■ Dataset section
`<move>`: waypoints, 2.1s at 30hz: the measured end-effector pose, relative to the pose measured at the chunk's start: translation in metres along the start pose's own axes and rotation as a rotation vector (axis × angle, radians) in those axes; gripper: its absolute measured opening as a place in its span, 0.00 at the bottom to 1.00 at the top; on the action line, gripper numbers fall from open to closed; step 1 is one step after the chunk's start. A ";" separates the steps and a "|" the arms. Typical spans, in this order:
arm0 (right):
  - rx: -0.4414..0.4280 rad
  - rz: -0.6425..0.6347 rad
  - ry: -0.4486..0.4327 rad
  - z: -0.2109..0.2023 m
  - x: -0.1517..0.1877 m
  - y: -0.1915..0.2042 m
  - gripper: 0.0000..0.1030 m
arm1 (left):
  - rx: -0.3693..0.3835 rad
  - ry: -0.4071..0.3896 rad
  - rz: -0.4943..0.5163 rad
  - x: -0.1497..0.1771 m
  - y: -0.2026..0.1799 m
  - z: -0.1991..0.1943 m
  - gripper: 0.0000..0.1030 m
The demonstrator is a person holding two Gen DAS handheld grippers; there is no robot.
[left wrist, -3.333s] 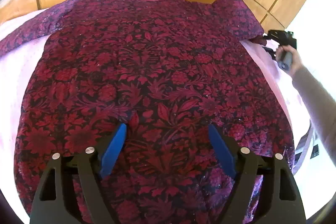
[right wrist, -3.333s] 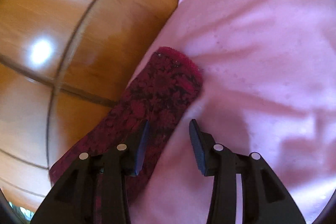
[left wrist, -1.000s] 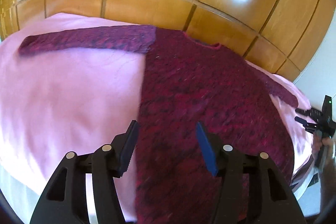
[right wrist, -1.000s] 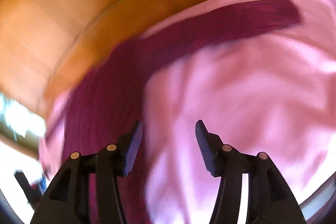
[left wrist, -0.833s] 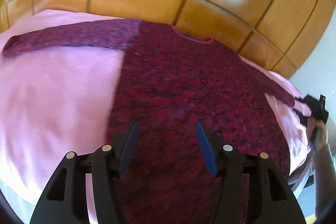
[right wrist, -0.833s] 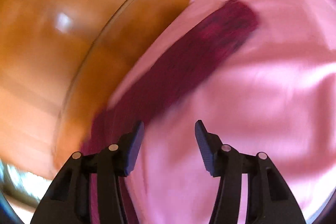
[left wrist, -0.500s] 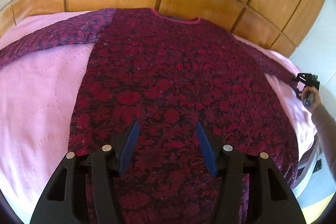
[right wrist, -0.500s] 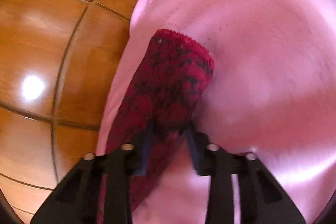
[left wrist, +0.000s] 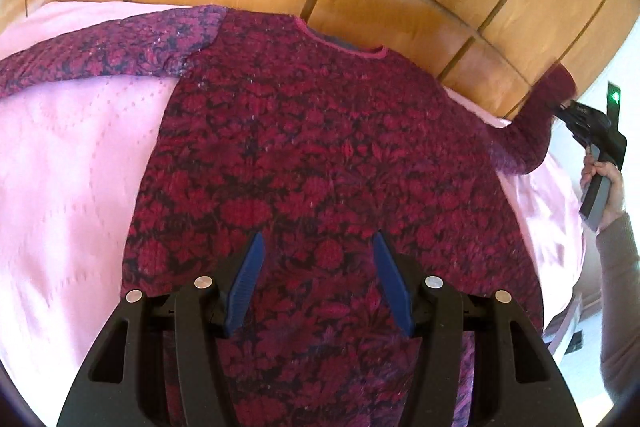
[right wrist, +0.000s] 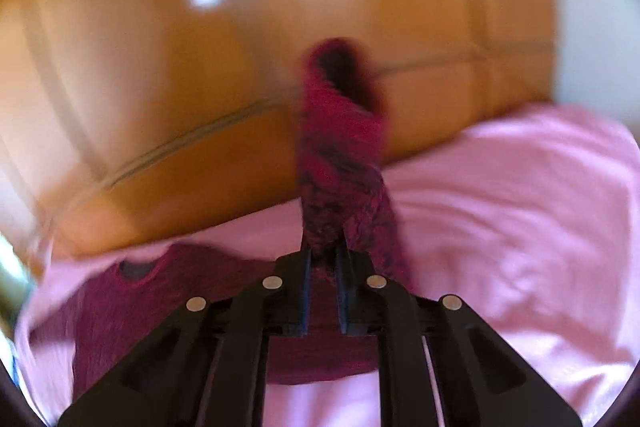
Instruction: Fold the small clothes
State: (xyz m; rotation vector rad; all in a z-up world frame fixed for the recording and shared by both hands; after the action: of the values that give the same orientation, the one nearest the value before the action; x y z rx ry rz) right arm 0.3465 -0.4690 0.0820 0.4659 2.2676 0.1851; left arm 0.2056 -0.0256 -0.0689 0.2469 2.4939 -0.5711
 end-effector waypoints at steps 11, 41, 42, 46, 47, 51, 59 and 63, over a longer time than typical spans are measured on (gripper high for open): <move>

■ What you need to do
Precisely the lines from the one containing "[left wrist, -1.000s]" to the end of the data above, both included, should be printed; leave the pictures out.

■ Solution for this problem
[left wrist, -1.000s] 
[right wrist, -1.000s] 
[left wrist, -0.833s] 
[right wrist, -0.833s] 
[left wrist, -0.500s] 
[right wrist, -0.500s] 
[left wrist, +0.000s] 
[right wrist, +0.000s] 
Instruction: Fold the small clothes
State: (xyz m; rotation vector rad; all in a z-up world frame fixed for the recording and shared by both hands; after the action: of the values that give the same orientation, the one nearest the value before the action; x y z rx ry rz) right arm 0.3465 -0.4690 0.0820 0.4659 2.2676 0.1851; left arm 0.2056 -0.0256 -0.0689 0.2469 2.4939 -0.5711
 end-effector waypoints at steps 11, 41, 42, 46, 47, 51, 59 and 63, over a longer time than typical spans are measured on (gripper high for open): <move>

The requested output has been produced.